Uno de los presos que acudió a ella fue incapaz de verbalizar cuál fue el delito que le había llevado a la cárcel. Se lo escribió en un papelito, mientras hablaban por primera vez en el locutorio. Cuánto dolor detrás de ese anodino gesto (escribir en lugar de verbalizar) y qué grandeza la de esta mujer: “Cuando voy a ver a una persona que me ha llamado y me dice que necesita que le ayude, no me interesa lo que ha hecho. Me interesa que a partir de ahí tiene que cambiar. Y nada más. Y para cambiar yo intentaré ayudarle. Y que cuando salga a la calle tenga las cosas necesarias para poder cambiar”. Y admite que no solo se debe dar una oportunidad, que a lo mejor, tienes que dar más, porque el que tiene la vida rota en pedacitos, necesitará de tiempo, paciencia y cariño para recomponerla.
En los inicios, cuando comenzaron a pedir pisos, nadie se los alquilaba, ¿quién va a querer dar techo a ex delincuentes?: “Siempre teníamos que alquilarlos a nombre de mi marido y diciendo que los chicos venían de la parroquia, que eran chicos que no tenían familia, que estaban por la calle. Nunca diciendo «presos». Entonces se presentó ante el alcalde de Madrid y, a través del IVIMA, les facilitó un par de viviendas. A día de hoy tiene seis y un almacén, que es también piso. “Hemos conseguido que se independicen cada año entre 20 y 25 personas. Todos los que se van lo hacen con trabajo.
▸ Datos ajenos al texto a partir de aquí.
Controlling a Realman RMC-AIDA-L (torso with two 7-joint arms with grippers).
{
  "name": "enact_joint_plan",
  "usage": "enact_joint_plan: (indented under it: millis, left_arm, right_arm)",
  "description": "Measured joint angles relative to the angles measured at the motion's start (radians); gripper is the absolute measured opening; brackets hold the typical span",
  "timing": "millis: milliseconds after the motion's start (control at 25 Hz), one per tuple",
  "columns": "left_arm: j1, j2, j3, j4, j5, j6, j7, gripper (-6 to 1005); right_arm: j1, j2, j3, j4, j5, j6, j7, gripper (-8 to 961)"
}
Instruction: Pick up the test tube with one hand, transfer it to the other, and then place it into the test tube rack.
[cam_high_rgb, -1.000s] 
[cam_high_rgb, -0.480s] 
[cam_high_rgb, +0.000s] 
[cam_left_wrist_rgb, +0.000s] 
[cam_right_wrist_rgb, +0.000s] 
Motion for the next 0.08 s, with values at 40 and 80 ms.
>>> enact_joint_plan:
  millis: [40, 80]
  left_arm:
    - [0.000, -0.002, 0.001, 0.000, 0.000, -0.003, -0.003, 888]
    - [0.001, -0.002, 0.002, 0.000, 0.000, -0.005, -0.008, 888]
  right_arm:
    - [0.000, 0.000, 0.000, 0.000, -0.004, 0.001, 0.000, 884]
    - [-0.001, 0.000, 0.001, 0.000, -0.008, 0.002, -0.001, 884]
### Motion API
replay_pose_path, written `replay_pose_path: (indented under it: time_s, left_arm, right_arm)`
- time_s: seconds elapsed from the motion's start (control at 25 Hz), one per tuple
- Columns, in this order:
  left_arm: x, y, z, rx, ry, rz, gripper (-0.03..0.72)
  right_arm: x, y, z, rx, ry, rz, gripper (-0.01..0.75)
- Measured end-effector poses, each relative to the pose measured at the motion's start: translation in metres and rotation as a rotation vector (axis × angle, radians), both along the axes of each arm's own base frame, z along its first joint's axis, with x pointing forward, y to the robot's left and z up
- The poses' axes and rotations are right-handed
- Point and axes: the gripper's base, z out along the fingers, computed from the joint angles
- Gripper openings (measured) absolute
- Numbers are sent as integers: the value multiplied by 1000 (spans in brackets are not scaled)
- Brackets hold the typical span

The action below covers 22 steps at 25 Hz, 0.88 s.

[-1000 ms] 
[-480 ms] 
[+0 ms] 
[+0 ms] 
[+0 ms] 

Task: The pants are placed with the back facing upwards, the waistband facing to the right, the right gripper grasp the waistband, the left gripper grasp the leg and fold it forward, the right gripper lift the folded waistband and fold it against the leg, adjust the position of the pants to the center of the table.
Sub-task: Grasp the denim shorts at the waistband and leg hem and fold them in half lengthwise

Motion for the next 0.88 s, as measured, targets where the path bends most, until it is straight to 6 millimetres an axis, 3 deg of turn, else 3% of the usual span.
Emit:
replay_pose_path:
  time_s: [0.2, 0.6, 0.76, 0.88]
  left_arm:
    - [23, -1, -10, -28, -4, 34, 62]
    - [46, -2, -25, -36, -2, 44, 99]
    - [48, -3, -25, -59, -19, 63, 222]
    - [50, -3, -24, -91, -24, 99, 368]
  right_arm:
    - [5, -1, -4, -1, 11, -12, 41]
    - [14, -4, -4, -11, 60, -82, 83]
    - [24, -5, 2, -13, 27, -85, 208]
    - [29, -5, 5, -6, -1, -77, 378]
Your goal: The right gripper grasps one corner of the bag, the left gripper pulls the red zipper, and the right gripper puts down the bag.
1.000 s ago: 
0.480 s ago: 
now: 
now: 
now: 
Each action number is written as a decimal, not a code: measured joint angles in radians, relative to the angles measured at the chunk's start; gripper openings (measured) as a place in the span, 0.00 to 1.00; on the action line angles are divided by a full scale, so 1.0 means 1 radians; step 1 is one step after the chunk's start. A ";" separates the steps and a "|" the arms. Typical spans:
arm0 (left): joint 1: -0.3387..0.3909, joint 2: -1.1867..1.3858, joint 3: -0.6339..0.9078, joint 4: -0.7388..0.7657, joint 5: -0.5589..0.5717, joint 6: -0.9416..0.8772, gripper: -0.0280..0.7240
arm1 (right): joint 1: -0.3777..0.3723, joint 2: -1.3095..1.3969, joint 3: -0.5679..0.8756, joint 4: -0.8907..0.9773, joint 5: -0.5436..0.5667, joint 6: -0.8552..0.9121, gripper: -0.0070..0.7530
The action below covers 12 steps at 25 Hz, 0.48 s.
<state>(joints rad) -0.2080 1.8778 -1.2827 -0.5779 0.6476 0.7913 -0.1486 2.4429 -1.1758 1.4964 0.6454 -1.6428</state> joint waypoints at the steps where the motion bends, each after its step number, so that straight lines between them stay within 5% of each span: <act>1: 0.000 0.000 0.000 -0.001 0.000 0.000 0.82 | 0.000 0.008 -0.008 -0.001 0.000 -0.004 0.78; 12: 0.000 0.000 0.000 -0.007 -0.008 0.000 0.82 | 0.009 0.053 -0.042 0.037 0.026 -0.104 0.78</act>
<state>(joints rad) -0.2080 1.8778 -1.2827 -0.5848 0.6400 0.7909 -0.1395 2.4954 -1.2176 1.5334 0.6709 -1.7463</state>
Para mí la reinserción es cuando coges a una persona, que en la cárcel todas las personas están muy mal, destrozadas, sobre todo por dentro, y ser capaces de pelear con él hasta que sea una persona normal”, explica.
Una oportunidad para volver a empezar mi vida otra vez es lo que dice Wilfredo López que le dio Ángeles”. Él está en uno de los pisos de la asociación: “La convivencia aquí es muy normal: hay unas normas, unos deberes, cosas que hacer, búsqueda de trabajo, hacerte los papeles… tenemos terapias también”, cuenta. Y añade: “En el momento en que me vi solo y abandonado fue la persona que me abrió las puertas, me dijo “vente” y aquí estoy. Es como una madre”. Como esa madre que siempre espera lo mejor de sus hijos.